The US has done a total of somewhere between 5,000 and 8,000 COVID-19 tests. Nobody knows for sure because nobody is keeping track. South Korea did 10,000 tests yesterday .
 
And if decisive action would have been taken initially, the economy would have suffered for sure but it would have shortened the duration - far less damage would have been done.
THIS is correct. The WHO dropped the ball on this due to geopolitical/economical considerations. THEY had all the information needed to declare this a pandemic based on their definition and guidelines well over a month ago. Instead we bled the market a few rounds last week and now this week the bleeding really started. Next week will be a continued decline with massive layoffs and unemployment reported.
We should have had the balls to quarantine and influence social policy as fascist or extreme as it may have appeared, but no.. Too much fear of political backlash and popularity contests.
 
There's already talk of a stimulus package to help the f**king oil companies out due to lost revenue. The damage that will be done to many local businesses is going to be unrecoverable. That will translate into more corporate replacements in time. Bye bye local Irish pub, welcome some tacky chain like the Tilted Kilt.

Won't happen. No one in Congress is interested & even at least one oil industry group has expressed opposition. But remember: there are orders of magnitude more mom & pop oil and gas producers in the US than there are large companies. Same thing will happen bailout or no, lots of little guys will go broke and their assets will be rolled into much larger corporate interests. Without even the decent scenery the Tilted Kilt will provide as compensation for the loss of your local Irish pub.
 
If we applied the general policy making/attitudes/feelings/raw local resource availability of 2020 to WWs I and II we'd be EFF'd. These are the fears materializing of a once truly independent, dare I say Great, country who now can't even produce basic testing kits for a virus that is being successfully identified by the 1000s daily in far less "advanced" countries. Everyone is to blame for this gradual inclination to complacency and dependency on cheap oil and goods produced outside of the continuous 48. I loved me some Sony Walkman in 1988 and several iterations of the iPhone.. And, let us not forget why we have all gathered here to this very 1s and 0s gathering.
 
From the moment that the general character of this virus became known (high inclination to spread, bad-cold/flu-like symptoms for 90% of persons, risk of mortality focused on those whose 5-year survival rate was already under 50% due to either chronic illness or advanced age), it was clear that...
1. we were facing a crisis caused by a Transition To A New Normal;
2. that damage and suffering would be either caused or avoided, according to whether the transition was Abrupt or Gradual;

...and we're currently trying to make it more gradual simultaneously in two areas, which unfortunately conflict:
(a.) We want a more gradual slide into the new, lower rate of business growth (that it's gonna level out at over the next 12 months)
(b.) We want a more gradual infection rate, to reduce the hospitalization and death rate (that threatens to overwhelm health care workers)

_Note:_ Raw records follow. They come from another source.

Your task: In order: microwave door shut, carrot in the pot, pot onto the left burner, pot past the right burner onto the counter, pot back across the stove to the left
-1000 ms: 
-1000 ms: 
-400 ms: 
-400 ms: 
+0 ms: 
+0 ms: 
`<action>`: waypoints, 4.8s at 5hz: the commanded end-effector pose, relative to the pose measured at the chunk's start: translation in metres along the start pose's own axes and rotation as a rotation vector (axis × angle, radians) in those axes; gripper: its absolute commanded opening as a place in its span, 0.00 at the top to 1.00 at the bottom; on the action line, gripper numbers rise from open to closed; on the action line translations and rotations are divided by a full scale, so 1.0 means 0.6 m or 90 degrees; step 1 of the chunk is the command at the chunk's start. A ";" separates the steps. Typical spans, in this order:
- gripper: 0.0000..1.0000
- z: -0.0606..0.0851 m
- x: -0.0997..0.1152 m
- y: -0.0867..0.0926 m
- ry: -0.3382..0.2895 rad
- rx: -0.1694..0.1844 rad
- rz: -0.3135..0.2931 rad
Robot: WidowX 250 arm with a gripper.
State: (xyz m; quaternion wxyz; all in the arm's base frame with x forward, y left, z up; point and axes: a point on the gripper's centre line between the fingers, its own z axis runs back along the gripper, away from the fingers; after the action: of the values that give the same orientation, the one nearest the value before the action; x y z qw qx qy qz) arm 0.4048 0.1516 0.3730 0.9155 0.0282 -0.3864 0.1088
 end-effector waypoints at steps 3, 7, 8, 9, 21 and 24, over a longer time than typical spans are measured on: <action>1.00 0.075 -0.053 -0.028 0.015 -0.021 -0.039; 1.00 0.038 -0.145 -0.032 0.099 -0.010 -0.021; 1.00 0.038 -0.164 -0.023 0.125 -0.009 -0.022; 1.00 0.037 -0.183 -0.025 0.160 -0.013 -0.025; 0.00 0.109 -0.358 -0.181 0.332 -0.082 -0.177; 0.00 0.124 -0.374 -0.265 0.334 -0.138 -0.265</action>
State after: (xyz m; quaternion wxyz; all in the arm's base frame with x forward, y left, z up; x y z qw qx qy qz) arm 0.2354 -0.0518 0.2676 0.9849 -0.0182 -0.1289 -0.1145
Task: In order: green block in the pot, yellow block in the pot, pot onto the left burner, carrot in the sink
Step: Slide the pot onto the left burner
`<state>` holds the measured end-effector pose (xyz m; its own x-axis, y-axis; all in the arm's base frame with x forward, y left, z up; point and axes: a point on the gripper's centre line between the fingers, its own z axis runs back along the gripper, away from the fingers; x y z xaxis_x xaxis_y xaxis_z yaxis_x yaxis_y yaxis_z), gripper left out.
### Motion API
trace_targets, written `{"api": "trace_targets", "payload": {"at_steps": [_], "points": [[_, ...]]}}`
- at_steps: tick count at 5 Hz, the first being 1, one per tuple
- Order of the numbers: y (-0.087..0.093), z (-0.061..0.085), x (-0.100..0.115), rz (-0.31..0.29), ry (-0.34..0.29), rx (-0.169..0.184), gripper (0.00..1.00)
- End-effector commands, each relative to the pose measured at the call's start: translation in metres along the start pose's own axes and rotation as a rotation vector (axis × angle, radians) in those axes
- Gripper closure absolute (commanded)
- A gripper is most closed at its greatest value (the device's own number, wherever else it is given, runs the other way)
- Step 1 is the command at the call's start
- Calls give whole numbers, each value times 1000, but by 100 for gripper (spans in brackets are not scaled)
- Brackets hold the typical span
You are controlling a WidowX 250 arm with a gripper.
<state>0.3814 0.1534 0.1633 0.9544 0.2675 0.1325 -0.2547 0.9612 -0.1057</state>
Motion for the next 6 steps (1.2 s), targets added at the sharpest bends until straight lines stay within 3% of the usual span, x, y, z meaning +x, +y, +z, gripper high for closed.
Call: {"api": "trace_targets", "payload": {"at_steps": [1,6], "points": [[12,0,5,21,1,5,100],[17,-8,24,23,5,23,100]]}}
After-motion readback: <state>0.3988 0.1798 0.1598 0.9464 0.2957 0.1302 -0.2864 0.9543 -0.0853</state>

The solution to (a.) is to tell people not to panic so that the markets slide slowly not quickly.

The solution to (b.) is to tell people to hide in their homes and not come out...which they don't really want to do except when they're panicking!

What we've learned over the last 3 days is that those 2 solutions conflict, and can't both be done at once. Also, the economic damage is largely done. (I don't mean we've seen it all yet; I mean merely that it's no longer avoidable.)

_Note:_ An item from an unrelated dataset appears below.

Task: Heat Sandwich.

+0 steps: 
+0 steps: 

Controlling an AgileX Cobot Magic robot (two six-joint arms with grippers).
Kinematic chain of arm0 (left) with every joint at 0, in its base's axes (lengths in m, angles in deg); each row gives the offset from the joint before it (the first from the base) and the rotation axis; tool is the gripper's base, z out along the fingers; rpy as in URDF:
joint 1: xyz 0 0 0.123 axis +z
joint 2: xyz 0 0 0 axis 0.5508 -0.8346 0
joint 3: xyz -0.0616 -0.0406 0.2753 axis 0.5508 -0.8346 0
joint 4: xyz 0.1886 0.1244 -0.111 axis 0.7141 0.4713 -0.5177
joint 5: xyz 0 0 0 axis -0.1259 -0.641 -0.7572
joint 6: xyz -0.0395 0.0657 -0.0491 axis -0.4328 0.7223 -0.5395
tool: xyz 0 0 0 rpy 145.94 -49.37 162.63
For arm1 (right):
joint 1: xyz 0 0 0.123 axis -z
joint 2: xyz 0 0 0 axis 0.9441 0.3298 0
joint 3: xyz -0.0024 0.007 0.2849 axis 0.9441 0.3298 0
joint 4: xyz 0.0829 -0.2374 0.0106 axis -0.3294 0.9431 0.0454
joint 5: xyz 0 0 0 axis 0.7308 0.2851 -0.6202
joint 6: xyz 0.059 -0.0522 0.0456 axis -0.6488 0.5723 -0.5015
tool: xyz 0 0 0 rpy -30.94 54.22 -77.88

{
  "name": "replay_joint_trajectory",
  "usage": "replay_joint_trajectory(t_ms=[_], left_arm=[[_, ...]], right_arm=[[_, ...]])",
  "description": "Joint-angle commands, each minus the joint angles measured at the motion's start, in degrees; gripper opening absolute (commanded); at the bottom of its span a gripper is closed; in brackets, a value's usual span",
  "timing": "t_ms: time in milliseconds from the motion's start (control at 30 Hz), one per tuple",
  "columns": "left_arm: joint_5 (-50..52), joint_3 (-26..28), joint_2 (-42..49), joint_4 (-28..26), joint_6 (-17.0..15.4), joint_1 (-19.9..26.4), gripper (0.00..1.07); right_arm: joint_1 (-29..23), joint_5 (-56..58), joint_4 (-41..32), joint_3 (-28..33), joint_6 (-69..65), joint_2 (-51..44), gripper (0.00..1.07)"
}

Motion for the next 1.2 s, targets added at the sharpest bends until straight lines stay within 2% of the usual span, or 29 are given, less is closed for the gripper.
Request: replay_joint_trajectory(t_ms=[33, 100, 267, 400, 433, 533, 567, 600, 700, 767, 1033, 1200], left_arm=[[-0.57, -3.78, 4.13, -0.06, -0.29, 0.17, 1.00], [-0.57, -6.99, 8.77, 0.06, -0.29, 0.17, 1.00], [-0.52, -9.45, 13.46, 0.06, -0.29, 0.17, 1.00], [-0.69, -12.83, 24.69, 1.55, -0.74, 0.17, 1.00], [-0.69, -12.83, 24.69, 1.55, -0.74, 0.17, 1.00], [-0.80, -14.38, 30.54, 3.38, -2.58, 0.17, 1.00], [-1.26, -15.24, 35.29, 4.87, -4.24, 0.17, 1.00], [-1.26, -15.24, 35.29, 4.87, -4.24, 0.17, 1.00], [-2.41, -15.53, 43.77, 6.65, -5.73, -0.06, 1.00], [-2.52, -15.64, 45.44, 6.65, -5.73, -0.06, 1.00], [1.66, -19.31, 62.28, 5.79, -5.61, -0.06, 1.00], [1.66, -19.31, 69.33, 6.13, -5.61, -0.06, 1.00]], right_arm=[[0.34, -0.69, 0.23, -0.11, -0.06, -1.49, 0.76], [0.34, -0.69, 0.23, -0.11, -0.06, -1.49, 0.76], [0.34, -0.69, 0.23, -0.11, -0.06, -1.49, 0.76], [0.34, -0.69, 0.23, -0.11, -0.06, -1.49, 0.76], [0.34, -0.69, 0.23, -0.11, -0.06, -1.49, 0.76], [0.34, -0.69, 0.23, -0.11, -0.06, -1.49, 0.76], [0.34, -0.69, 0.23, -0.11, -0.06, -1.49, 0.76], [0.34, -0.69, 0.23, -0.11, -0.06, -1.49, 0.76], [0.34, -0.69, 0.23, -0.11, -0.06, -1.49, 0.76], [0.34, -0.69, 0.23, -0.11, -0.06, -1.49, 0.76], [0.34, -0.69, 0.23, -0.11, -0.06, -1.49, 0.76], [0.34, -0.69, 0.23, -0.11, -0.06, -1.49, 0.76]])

Since avoiding economic damage is now a lost cause, we should put all our eggs in basket (b.): Make the spread of the virus more gradual, even at the expense of economic problems (because we're going to get them anyway).

Re: The Economy:
The economy will not collapse; but stocks have lost value (and will lose a bit more), some businesses will close, and jobs will be lost. Let's look what that means, 12 months out:

If you own shares in a company that closes, that's bad. But there's no reason for most companies to close. Airlines are hurt; cruises are toast; and things related to large-crowd-entertainment are toast. Certain medical stocks will obviously benefit. If you have diversified out your portfolio like they tell you to do in school, then the value you had in November will return, eventually. Also, sometime soon the panic will begin to subside, and that's when you should see UNDERVALUED stocks and buying opportunities.

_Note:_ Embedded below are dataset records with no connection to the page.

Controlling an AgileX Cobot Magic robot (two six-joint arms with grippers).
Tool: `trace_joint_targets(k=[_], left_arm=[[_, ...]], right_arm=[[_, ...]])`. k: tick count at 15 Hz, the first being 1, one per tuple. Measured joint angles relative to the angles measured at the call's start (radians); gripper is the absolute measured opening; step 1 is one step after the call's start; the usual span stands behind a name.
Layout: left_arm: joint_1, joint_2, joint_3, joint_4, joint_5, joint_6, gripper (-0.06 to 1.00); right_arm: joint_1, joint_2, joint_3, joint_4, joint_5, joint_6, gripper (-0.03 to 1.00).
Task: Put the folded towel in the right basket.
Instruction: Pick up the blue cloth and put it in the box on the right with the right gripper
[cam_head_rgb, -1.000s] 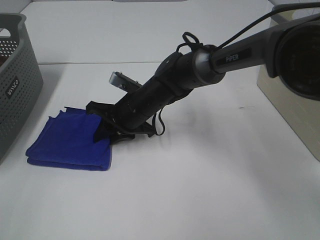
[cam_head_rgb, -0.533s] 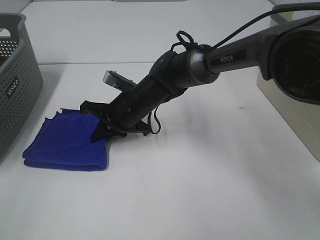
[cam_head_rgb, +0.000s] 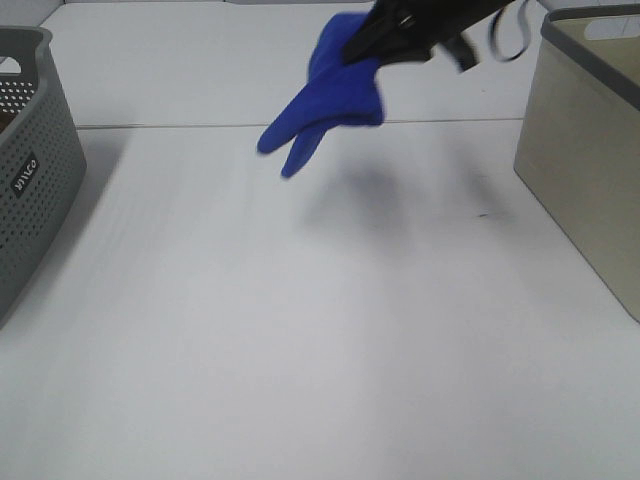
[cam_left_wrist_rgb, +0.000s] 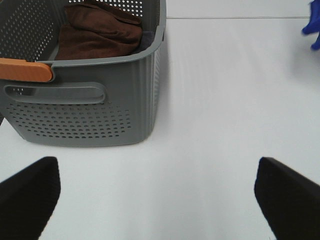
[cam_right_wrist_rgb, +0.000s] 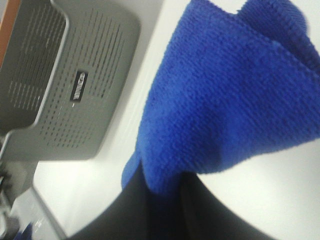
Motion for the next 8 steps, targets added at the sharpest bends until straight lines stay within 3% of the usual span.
trace_joint_targets(k=[5,8], left_arm=[[0.000,0.000,0.000,0.000,0.000,0.000,0.98],[0.000,0.000,0.000,0.000,0.000,0.000,0.98]], right_arm=[[-0.472,-0.259,-0.002,-0.088,0.061,0.018,0.10],[-0.617,-0.266,-0.003,-0.192,0.128,0.018,0.10]])
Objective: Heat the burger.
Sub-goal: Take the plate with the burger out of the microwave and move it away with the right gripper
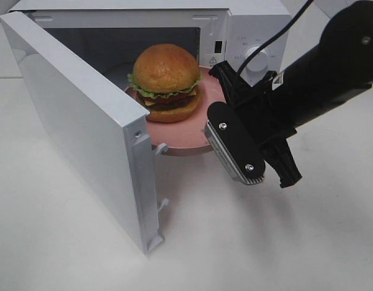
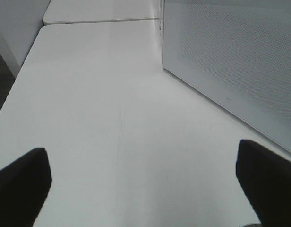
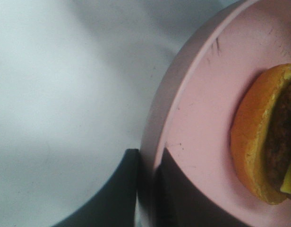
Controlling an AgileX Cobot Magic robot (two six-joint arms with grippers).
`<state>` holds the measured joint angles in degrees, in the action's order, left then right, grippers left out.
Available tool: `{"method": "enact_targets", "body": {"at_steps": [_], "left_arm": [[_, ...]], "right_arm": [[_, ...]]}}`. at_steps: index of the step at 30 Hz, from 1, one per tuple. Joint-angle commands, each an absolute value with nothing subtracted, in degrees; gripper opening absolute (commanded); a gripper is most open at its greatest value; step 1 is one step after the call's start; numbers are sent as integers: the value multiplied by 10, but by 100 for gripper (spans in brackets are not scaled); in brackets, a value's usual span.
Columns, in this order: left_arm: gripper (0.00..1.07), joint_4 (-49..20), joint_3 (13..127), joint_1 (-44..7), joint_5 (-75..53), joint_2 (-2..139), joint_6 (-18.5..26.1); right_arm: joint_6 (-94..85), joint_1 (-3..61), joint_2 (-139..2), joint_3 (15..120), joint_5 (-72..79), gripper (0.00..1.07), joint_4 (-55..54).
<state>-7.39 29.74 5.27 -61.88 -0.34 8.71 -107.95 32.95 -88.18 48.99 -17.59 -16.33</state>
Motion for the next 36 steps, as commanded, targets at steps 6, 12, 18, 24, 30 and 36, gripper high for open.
{"method": "enact_targets", "body": {"at_steps": [6,12,18,24,30,36], "left_arm": [[100,-77,296,54,-613,-12,85],[100,-77,296,54,-613,-12,85],[100,-77,296,54,-613,-12,85],[100,-77,296,54,-613,-12,85],[100,-77,296,54,-613,-12,85],[100,-77,296,54,-613,-12,85]], "right_arm": [[-1052,327,-803,436,-144,0,-169],[-1012,327,-739,388,-148,0,-140],[-947,327,-665,345,-178,0,-91],[-862,327,-604,319,-210,0,-34],[-787,327,-551,301,-223,0,15],[-697,327,-501,295,-277,0,85]]}}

In another 12 months, we will have arrived at The New Normal in terms of the virus' ubiquity. Most folk alive will have had it once and gotten over it. It will bounce around the population the way that normal cold viruses do (perhaps seasonally, like flu; or perhaps year-round). Like colds, over a 5 year period everyone will have had it.

In fact, the first emergence of one of the viruses that cause "the common cold" probably looked like this. But everyone walks around expecting to get a "cold" now and again: It became the New Normal. To be sure, people occasionally die of the common cold precisely because their bodies were already weak (from some chronic illness) and it turns into pneumonia and other secondary infections, which overwhelm the body, causing organ failure, septic shock, and death. That's how COVID-19 kills (when it does); that's normally how flu kills (when it does); and it's how the common cold viruses kill (when they do). In a decade, COVID-19 will probably be categorized as yet another common cold virus. But for the moment, its newness is the problem.

Right now COVID-19 is more lethal than it ever will be in the future, not only because the virus will mutate over time, but because of its newness, our newness at identifying and fighting it, and because the transition to The New Normal is happening uncomfortably quickly.

In Italy, the "estimated death rate" it's 6-ish percent...but when you normalize by ages, it's really more like 2%. And that's WITH a health care system that's already overwhelmed, in one of the more polluted countries in Europe.

Re: "Normalize by Ages":
The virus is at a stage of general community spread: Everyone is getting it.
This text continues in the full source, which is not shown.